Memory Utilization Key thing here is how 8 VM’s doesn’t require 8x the memory of 1 VM. Interestingly, we have 8 copies of IRIX running in less than 256 MB of physical RAM!

Scalability Page migration and replication were disabled for these runs. All use 8 processors and 256 MB of memory. IRIX has a terrible bottleneck in synchronizing the system’s memory management code It also has a “lazy” evaluation policy in the virtual memory system that drags “normal” RADIX down. Overall though, check out those performance gains!

Page Migration Benefits The 100% UMA results give a lower bound on performance gains from page migration and replication. But in short, the policies work great.

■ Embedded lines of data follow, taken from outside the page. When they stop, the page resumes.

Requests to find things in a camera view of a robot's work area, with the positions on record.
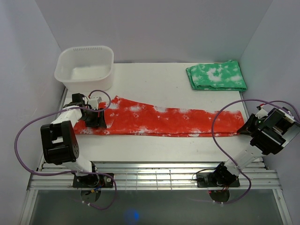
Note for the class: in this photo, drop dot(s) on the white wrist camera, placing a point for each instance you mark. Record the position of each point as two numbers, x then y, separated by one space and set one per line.
262 113
93 102

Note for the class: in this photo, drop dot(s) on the aluminium rail frame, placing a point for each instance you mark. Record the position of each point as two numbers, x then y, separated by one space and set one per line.
161 163

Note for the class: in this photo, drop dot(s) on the white plastic basin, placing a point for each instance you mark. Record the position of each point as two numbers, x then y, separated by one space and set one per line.
86 68

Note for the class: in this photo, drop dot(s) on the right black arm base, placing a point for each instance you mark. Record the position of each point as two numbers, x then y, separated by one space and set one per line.
220 177

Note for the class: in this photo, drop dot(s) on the red tie-dye trousers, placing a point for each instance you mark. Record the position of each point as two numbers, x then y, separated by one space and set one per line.
127 117

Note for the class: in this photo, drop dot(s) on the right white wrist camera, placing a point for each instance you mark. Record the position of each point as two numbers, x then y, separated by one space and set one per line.
262 113

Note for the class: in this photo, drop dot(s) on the green folded tie-dye trousers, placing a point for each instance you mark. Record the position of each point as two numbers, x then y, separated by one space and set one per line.
224 76

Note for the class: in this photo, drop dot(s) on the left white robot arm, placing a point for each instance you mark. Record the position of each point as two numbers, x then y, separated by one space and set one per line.
60 146

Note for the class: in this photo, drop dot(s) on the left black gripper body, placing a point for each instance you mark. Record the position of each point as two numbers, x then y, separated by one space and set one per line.
91 118

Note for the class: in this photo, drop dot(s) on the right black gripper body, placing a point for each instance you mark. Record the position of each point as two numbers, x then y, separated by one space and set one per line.
258 122

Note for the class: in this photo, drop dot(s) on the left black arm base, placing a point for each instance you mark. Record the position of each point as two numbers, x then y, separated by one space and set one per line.
92 181

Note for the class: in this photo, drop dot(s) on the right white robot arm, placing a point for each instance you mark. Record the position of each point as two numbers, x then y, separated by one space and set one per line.
270 132

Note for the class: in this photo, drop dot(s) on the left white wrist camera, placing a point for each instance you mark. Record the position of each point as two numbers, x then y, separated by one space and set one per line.
93 102

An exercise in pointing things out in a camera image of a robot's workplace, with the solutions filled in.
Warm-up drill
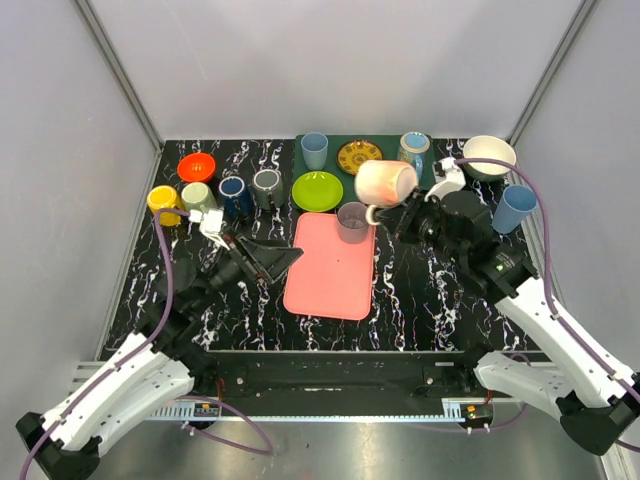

Real Hardware  Experiences on the real SGI hardware pretty much confirms the simulations, at least at the uniprocessor level.  Overheads tend to be in the range of 3-8% on Pmake and the Engineering simulation.

Summing Up  Disco works pretty well.  Memory usage scales well, processor utilization scales well.  Performance overheads are relatively small for most loads.  Lots of engineering challenges, but most seem to have been overcome.

Final Thoughts  Everything in this paper seems, in retrospect, to be totally obvious. However, the combination of all of these factors seems like it would have taken just a ton of work.  Plus, I don’t think I could have done it half as well, to be honest.  Targeting a non-existent machine seems a little silly.  Overall, interesting paper.